Le nozze di Figaro en Múnich

Tansel Akzeybek (Fígaro), Mattia Olivieri (Conte), Louise Alder (Susanna) y Avery Amereau (Cherubino) en Le nozze di Figaro en Múnich © Wilfried_Hoesl

Julio 17, 2024. Esta nueva producción de Las bodas de Fígaro de Evgeny Titov no es buena ni mala; simplemente es tonta. En un palacio que parece haber conocido tiempos mejores, pero donde todos visten de modo moderno y bastante vulgar sin excepción, con todas las comodidades al alcance de la mano (empezando por cigarrillos y bebidas y terminando por una especie de trono que en el fondo es una tortura ya que en su base hay “dildos” que se levantan peligrosamente, y así termina “castigado” el Conde). 

Los personajes no tienen mucha definición, o uno —la Condesa— parece ya la protagonista de la obra siguiente a esta de Beaumarchais (La madre culpable), y exhibe desde el vamos un interés excesivo en Cherubino, el paje. Mejor suerte tiene su consorte, un violento autoritario al que el deseo sexual enceguece, al punto de que, en cuanto puede se baja los pantalones para pasar a la acción (en primer y cuarto actos) aunque el efecto en el final queda un tanto ridiculizado por el traje rosa con arnés negro que le toca llevar. 

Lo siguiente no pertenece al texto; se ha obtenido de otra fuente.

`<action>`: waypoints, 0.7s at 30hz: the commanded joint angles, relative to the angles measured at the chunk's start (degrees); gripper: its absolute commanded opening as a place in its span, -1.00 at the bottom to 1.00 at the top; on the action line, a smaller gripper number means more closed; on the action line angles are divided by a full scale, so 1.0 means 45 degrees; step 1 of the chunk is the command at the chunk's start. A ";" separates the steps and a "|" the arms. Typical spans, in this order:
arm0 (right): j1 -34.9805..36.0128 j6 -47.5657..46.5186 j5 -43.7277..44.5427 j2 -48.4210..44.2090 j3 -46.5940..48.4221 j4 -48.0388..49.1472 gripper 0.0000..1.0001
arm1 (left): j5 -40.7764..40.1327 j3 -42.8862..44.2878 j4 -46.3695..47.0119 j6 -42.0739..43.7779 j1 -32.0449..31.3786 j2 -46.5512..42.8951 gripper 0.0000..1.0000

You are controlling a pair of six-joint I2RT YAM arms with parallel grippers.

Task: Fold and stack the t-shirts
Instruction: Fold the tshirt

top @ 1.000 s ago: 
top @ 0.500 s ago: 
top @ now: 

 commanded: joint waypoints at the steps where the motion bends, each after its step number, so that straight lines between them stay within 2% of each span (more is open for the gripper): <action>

Barbarina aparece antes de tiempo disfrazada (y vestida de la peor forma posible). En fin, como Mozart era un genio (vaya novedad) los artistas hicieron lo que pudieron y salieron bastante airosos, aunque Konstantin Krimmel no parecía muy inspirado ni vocal ni escénicamente (y con un Fígaro casi inexistente, pues…). Excelente fue la Susanna de Louise Alder por todo concepto, y magnífica su versión del maravilloso nocturno ‘Deh vieni non tardar’, aplaudido, aunque no como merecía. 

El Cherubino de Avery Amereau fue muy aplaudido y, si bien todo lo que hizo resultó muy correcto, no pasó de eso en la voz, aunque sí se mostró muy natural en la escena. Diana Damrau, llamada ‘in extremis’ para la Condesa, dejó bien claro que sigue siendo una primera figura, gran estilista y, aunque alguno de los agudos haya sido duro (más en la cavatina de entrada o en el terceto con el Conde y Susanna), cantó de modo exquisito y se llevó una ovación en ‘Dove sono’. 

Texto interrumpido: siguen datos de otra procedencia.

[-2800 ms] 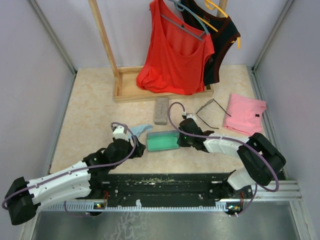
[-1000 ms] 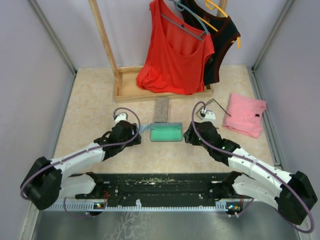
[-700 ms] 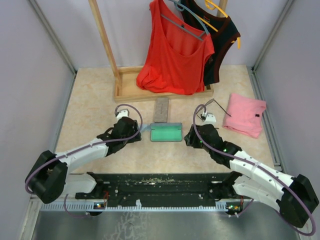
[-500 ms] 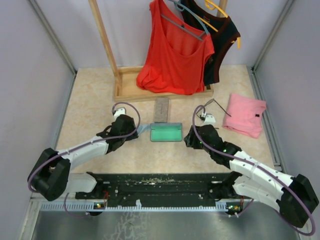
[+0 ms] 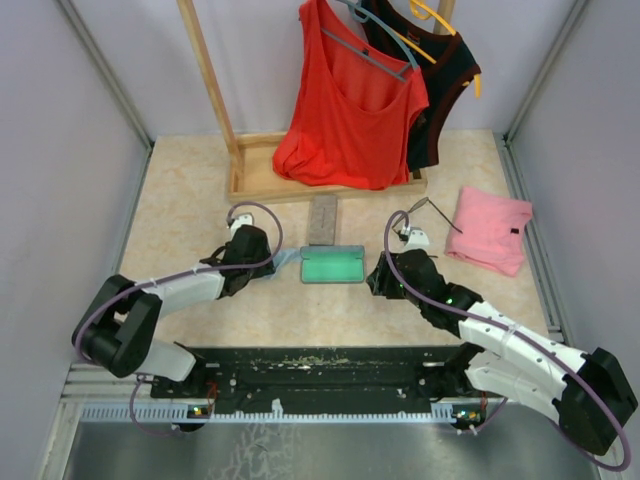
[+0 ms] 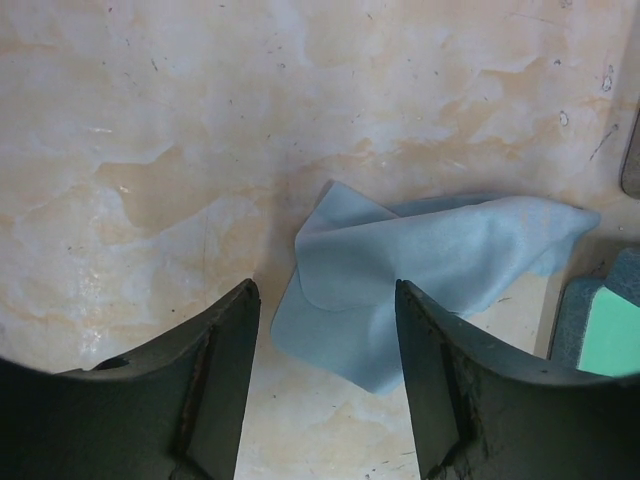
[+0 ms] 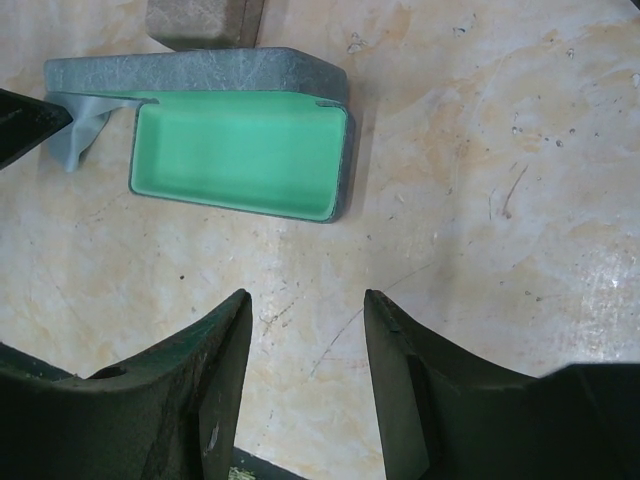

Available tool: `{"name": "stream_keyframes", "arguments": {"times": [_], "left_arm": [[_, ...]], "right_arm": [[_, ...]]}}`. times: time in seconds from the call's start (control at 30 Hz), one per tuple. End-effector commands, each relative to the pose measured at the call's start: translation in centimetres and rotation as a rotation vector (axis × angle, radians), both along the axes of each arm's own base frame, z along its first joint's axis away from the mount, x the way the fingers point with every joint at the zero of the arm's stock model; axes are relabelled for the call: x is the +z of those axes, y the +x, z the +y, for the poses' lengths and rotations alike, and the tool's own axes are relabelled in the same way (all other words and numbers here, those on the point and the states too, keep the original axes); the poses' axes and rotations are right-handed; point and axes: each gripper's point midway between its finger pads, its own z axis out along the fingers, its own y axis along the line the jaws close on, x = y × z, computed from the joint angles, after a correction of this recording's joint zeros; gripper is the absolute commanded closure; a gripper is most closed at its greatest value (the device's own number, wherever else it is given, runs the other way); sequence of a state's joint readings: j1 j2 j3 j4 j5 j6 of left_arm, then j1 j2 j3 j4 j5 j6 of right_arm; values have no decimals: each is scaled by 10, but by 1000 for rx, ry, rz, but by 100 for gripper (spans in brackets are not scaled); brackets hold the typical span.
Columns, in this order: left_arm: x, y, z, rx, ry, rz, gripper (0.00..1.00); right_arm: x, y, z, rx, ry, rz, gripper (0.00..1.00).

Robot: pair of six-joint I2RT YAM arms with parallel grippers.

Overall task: Organize the sunglasses
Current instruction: Pick up the glasses cleaning cloth from the center of the board.

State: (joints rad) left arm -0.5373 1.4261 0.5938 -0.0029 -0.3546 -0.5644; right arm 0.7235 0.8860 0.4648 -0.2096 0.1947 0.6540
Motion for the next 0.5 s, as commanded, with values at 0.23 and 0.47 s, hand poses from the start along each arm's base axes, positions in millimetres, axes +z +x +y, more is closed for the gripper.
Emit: {"name": "stream_keyframes", "arguments": {"times": [0.23, 0.47], "left_arm": [[-1, 16, -7, -33, -14, -36, 47], [-9, 20, -4, -39, 9, -35, 60]], "right_arm": [[9, 4, 2, 5, 17, -29, 51], [11, 2, 0, 4, 17, -29, 51]]}}
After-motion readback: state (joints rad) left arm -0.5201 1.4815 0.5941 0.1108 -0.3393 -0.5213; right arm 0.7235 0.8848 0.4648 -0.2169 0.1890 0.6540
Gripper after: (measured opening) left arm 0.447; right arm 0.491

La otra gran ovación de la noche fue para Mattia Olivieri, un Conde de gran relieve escénico (desde su primera aparición, que fue recibida con risas complacidas) y formidable vocalmente, en su gran aria del tercer acto, pero creo que hay que destacar el dominio del recitativo, la claridad lingüística y el dominio técnico y estilístico en todo momento. 

Don Bartolo no parece un papel escrito para Willard White, que además no parece pasar por su mejor momento, mientras Dorothea Röschmann, una especialista de Marcellina en los últimos años, fue la prueba de que, cuando una producción es convincente, aunque el canto sea igual, en ambos casos el personaje sale mejor parado. Tanto ella como Basilio (un Tansel Akzeybek mejor como cantante, pero la culpa no fue suya) se vieron, como es normal, privados de sus respectivas arias en el último acto (sin duda es la mejor solución desde el punto de vista teatral, pero los personajes sufren). Eirin Rognerud fue una buena Barbarina, Kevin Conners un simpático Don Curzio y el Antonio del bajo-barítono mexicano Daniel Noyola no fue recargado ni vocal ni escénicamente. 

Estaba anunciada en la dirección Susanma Mälkki, pero hace tiempo fue sustituida por Stefano Montanari, que acompañó desde el clave y acertó más en los actos finales que en los iniciales (obertura incluida, llevada a tambor batiente). El coro, preparado por Franz Obermair, cumplió con su cometido. Como siempre el teatro presentaba sus localidades agotadas, y el público se mostró sumamente efusivo al final.